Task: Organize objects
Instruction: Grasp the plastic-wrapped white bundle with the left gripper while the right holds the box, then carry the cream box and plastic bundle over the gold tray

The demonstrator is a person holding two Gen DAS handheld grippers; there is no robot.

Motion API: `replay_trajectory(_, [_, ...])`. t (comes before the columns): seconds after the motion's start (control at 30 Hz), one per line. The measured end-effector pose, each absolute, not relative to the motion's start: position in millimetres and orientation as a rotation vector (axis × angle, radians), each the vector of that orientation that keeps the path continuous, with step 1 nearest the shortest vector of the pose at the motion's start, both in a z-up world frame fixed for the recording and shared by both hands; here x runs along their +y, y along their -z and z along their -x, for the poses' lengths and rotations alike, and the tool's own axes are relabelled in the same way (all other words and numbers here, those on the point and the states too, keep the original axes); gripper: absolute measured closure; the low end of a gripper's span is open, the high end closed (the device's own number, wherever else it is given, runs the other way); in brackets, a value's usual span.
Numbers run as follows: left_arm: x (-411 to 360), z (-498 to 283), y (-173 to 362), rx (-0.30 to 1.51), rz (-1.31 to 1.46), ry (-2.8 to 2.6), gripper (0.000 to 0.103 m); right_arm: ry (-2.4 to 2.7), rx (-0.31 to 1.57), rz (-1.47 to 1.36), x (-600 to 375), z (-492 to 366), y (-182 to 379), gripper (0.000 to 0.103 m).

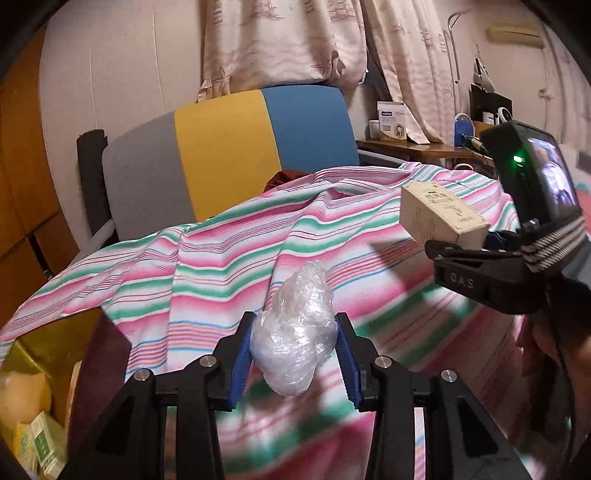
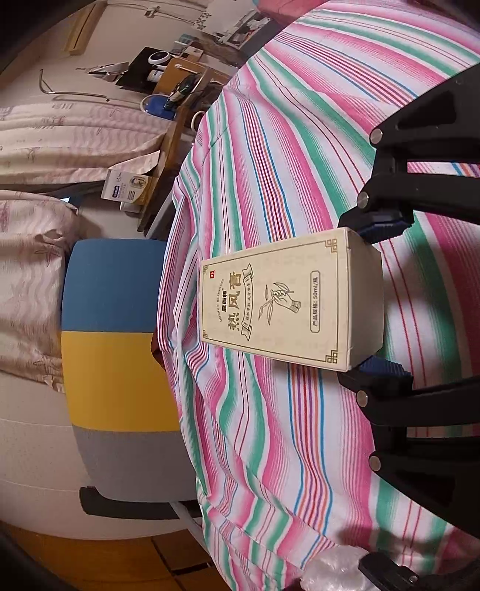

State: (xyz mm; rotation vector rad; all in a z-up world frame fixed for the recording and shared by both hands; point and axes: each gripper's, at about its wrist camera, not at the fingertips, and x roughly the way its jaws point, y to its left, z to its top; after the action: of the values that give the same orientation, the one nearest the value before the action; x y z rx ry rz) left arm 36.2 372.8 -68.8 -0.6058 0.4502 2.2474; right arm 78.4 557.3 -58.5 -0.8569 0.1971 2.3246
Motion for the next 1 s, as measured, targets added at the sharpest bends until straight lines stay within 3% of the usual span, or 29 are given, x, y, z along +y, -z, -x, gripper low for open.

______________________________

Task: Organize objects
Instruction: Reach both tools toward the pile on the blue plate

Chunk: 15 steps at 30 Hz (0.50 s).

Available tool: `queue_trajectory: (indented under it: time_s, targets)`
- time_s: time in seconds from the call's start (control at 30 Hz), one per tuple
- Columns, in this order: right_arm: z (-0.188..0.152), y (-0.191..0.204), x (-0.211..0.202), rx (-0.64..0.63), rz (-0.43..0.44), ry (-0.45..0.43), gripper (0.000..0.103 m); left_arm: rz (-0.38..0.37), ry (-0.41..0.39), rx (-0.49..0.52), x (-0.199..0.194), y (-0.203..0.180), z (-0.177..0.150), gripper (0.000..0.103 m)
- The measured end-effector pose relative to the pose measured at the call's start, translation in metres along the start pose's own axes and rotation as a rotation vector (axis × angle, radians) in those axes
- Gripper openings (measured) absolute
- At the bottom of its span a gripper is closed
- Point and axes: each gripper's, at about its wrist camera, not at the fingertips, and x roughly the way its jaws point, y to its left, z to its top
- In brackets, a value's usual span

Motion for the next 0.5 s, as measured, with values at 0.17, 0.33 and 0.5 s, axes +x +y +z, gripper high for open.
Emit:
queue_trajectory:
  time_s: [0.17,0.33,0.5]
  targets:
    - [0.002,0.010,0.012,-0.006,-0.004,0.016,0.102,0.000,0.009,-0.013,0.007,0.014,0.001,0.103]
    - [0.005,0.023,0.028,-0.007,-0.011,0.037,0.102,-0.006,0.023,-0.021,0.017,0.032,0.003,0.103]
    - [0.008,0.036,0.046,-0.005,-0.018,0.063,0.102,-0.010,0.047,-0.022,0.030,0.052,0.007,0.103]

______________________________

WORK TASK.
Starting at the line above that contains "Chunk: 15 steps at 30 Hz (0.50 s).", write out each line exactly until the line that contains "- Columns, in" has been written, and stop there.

RESPONSE BELOW.
Chunk: 15 steps at 30 Hz (0.50 s).

Available tool: `queue_trajectory: (indented under it: time_s, targets)`
- time_s: time in seconds from the call's start (control at 30 Hz), one per tuple
- Columns, in this order: right_arm: z (-0.188..0.152), y (-0.191..0.204), x (-0.211..0.202), rx (-0.64..0.63), rz (-0.43..0.44), ry (-0.45..0.43), gripper (0.000..0.103 m); left_arm: rz (-0.38..0.37), ry (-0.41..0.39), rx (-0.49..0.52), x (-0.199..0.194), y (-0.203..0.180), z (-0.177..0.150), gripper (0.000..0.103 m)

Here the exercise is finished.